Operators warn that the new measures could cripple the sector, already struggling with record-high operational costs and skyrocketing ticket prices.
The concerns were raised during a Business Webinar held on Thursday with the theme “Nigeria Tax Act (2025) and the Aviation Industry.” The event, monitored by Hobnob News, saw strong opposition led by Dr. Samson Fatokun, Area Manager for West and Central Africa at the International Air Transport Association (IATA).
Stakeholders argued that the industry is already weighed down by multiple charges, including Passenger Service Charge, Ticket Sales Tax, Cargo Sales Charge, a five per cent levy on all aviation contracts, and a $20 security fee. In addition, the recently introduced Advance Passenger Information System (APIS) imposes $11.50 per passenger per flight leg.
As a result, domestic airfares have doubled in the past year, forcing many Nigerians to opt for road travel instead of air.
Capt. Edward Boyo, Managing Director of Landover Company Limited, described the proposed reforms as “a major setback to Nigeria’s aviation growth.” He urged President Bola Tinubu and Federal Inland Revenue Service (FIRS) Chairman, Dr. Zacch Adedeji, to urgently review the policy.
“The country’s economy cannot thrive without aviation. If these tax burdens persist, operators may have no choice but to raise fares further, making air travel unaffordable for the average Nigerian,” Boyo warned.

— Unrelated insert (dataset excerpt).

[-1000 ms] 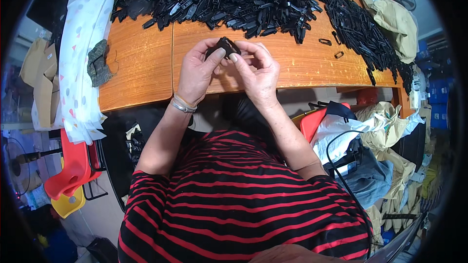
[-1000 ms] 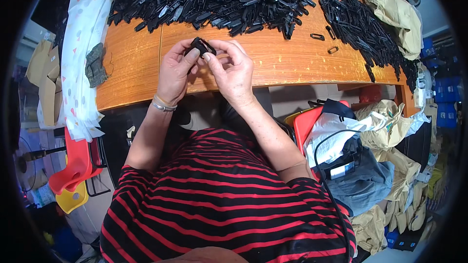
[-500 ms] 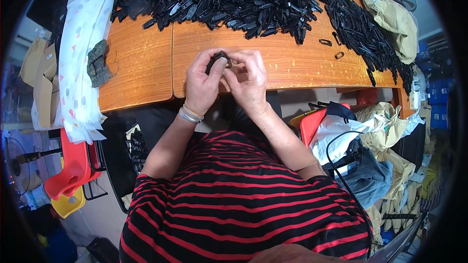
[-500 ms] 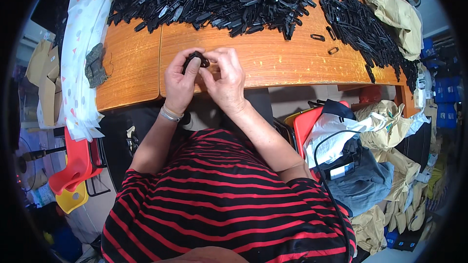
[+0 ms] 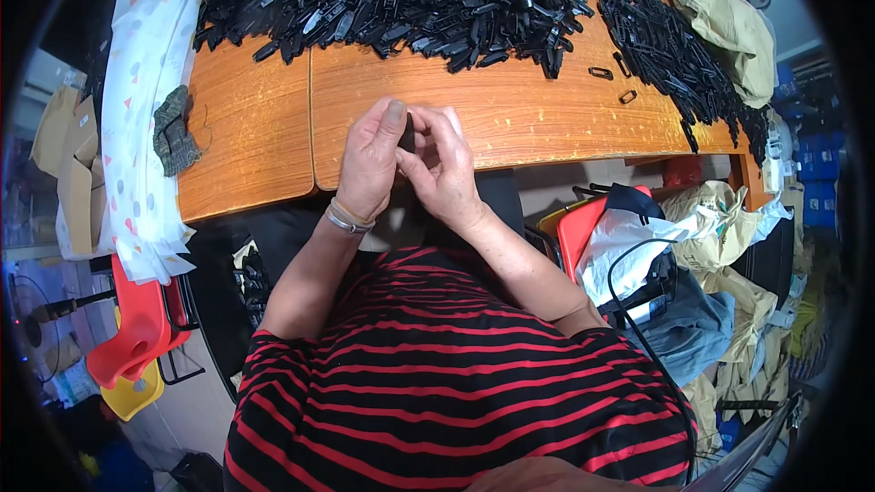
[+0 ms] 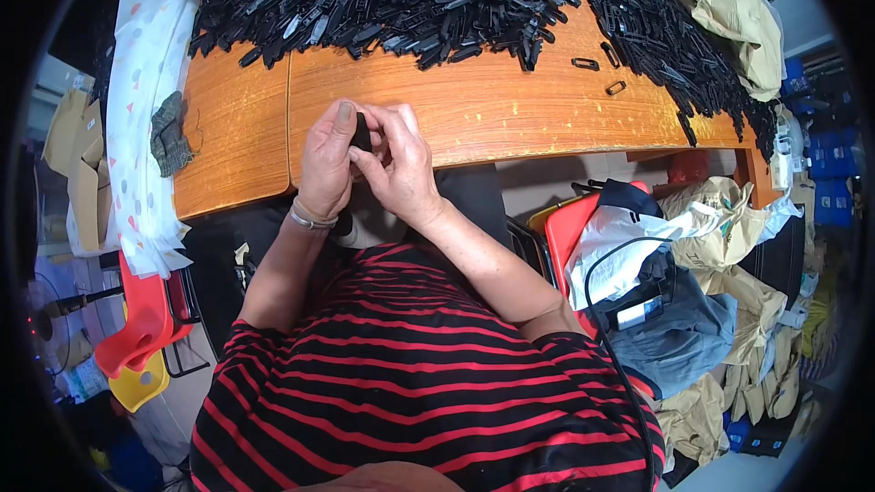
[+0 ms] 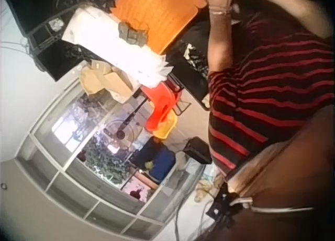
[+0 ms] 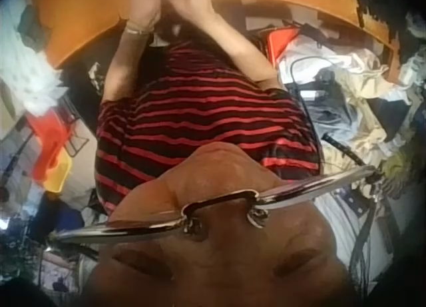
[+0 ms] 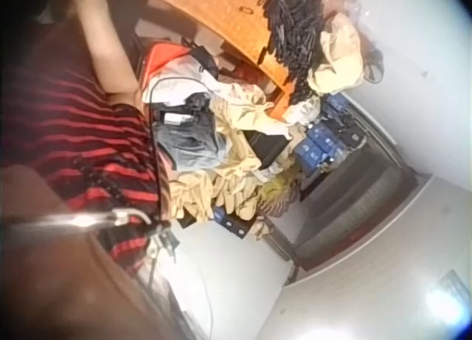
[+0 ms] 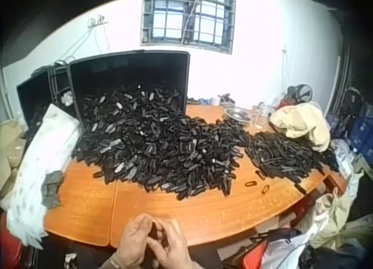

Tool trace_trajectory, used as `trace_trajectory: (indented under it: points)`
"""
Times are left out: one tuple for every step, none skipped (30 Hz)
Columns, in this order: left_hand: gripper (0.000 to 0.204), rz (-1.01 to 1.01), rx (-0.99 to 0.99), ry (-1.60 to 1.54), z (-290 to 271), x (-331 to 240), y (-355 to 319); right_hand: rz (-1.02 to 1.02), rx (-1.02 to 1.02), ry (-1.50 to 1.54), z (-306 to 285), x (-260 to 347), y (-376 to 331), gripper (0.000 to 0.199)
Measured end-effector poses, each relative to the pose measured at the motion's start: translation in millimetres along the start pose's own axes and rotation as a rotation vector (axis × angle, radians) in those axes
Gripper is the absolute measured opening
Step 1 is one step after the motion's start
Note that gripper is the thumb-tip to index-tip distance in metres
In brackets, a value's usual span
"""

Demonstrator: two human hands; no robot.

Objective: Sorting and inspecting small black plastic components on a workbench.

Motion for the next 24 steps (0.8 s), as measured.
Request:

However, Mrs. Nkechi Umegakwe, Assistant Director and Tax Policy Adviser at the FIRS, defended the new law, insisting it followed due process and was designed to boost compliance, revenue, and align Nigeria’s tax framework with global standards. She explained that starting January 1, 2026, airlines would pay Value Added Tax (VAT) on imported aircraft, spare parts, and tickets.
But Dr. Fatokun of IATA countered that the move contravenes international treaties, particularly International Civil Aviation Organisation (ICAO) rules, which exempt international air transport from taxation. He also reminded the government of the ECOWAS Supplementary Act of December 14, 2004, which prohibits taxation on air passenger and cargo transportation within member states.
“Nigeria cannot afford to breach international and regional treaties it has signed. Such actions undermine our credibility in global aviation,” Fatokun said.
Industry experts, including Capt. Samuel Caulcrick, a former Rector of the Nigerian College of Aviation Technology, cautioned that additional tax burdens could collapse domestic airlines. “The airlines are being strangled. Without relief, many operators will fold up,” he said.
Analysts warn that the implications for passengers are stark: more expensive tickets and declining connectivity. This could reverse recent gains in regional air travel, especially at a time when the African Continental Free Trade Area (AfCFTA) relies on strong aviation links.
Stakeholders unanimously urged the Federal Government to designate aviation as a “priority sector” exempt from excessive taxation, stressing its role in driving economic growth, investment, and regional integration.
As the January 2026 implementation date approaches, Nigeria’s aviation industry remains at a crossroads—caught between government fiscal reforms and the urgent call to preserve an already fragile sector.